What is needed: All of the data below should be copied exactly as it stands.

Dataset excerpt:
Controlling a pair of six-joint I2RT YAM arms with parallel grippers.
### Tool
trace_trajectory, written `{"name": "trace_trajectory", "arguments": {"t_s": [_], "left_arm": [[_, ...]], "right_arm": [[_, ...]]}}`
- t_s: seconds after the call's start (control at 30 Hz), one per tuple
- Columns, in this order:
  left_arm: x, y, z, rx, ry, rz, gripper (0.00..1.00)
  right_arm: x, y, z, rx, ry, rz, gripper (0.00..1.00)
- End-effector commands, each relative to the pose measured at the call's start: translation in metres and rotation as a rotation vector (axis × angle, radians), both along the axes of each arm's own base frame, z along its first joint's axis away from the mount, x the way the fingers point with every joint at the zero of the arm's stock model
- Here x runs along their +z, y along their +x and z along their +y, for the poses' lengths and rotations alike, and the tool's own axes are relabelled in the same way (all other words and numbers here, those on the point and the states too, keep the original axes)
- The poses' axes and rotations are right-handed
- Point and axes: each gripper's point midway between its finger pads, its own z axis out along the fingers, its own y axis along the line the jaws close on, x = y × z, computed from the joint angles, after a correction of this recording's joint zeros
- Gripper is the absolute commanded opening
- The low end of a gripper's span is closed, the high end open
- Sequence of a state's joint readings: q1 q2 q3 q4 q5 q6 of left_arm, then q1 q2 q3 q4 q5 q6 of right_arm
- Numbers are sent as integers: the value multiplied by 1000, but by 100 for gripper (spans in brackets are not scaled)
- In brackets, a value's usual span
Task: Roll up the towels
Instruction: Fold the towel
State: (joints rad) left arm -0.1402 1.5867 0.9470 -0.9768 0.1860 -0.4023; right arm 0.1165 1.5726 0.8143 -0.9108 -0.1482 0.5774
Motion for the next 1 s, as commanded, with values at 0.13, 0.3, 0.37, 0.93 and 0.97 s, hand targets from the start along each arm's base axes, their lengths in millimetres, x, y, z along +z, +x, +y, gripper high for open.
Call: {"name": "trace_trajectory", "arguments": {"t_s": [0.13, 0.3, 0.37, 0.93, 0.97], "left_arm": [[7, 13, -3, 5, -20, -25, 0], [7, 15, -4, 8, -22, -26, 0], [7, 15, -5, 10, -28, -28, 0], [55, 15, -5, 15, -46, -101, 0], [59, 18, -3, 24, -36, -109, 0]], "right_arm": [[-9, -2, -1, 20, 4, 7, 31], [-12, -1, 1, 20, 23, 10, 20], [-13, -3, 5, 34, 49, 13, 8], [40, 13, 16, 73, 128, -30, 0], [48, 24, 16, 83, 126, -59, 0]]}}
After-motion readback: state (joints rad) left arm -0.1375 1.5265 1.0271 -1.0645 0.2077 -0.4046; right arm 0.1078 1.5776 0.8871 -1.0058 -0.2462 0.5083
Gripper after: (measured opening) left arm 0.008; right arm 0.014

Reply to the exercise:
Controlling a pair of six-joint I2RT YAM arms with parallel grippers.
### Tool
trace_trajectory, written `{"name": "trace_trajectory", "arguments": {"t_s": [_], "left_arm": [[_, ...]], "right_arm": [[_, ...]]}}`
- t_s: seconds after the call's start (control at 30 Hz), one per tuple
- Columns, in this order:
  left_arm: x, y, z, rx, ry, rz, gripper (0.00..1.00)
  right_arm: x, y, z, rx, ry, rz, gripper (0.00..1.00)
- End-effector commands, each relative to the pose measured at the call's start: translation in metres and rotation as a rotation vector (axis × angle, radians), both along the axes of each arm's own base frame, z along its first joint's axis away from the mount, x the way the fingers point with every joint at the zero of the arm's stock model
- Here x runs along their +z, y along their +x and z along their +y, for the poses' lengths and rotations alike, and the tool's own axes are relabelled in the same way (all other words and numbers here, those on the point and the states too, keep the original axes)
- The poses' axes and rotations are right-handed
- Point and axes: each gripper's point midway between its finger pads, its own z axis out along the fingers, its own y axis along the line the jaws close on, x = y × z, computed from the joint angles, after a correction of this recording's joint zeros
- Gripper is the absolute commanded opening
- The low end of a gripper's span is closed, the high end open
- Sequence of a state's joint readings: q1 q2 q3 q4 q5 q6 of left_arm, then q1 q2 q3 q4 q5 q6 of right_arm
- Numbers are sent as integers: the value multiplied by 1000, but by 100 for gripper (spans in brackets are not scaled)
- In brackets, a value's usual span
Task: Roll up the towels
Instruction: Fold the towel
State: (joints rad) left arm -0.1402 1.5867 0.9470 -0.9768 0.1860 -0.4023; right arm 0.1165 1.5726 0.8143 -0.9108 -0.1482 0.5774
Motion for the next 1 s, as commanded, with values at 0.13, 0.3, 0.37, 0.93 and 0.97 s, hand targets from the start along each arm's base axes, their lengths in millimetres, x, y, z along +z, +x, +y, gripper high for open.
Call: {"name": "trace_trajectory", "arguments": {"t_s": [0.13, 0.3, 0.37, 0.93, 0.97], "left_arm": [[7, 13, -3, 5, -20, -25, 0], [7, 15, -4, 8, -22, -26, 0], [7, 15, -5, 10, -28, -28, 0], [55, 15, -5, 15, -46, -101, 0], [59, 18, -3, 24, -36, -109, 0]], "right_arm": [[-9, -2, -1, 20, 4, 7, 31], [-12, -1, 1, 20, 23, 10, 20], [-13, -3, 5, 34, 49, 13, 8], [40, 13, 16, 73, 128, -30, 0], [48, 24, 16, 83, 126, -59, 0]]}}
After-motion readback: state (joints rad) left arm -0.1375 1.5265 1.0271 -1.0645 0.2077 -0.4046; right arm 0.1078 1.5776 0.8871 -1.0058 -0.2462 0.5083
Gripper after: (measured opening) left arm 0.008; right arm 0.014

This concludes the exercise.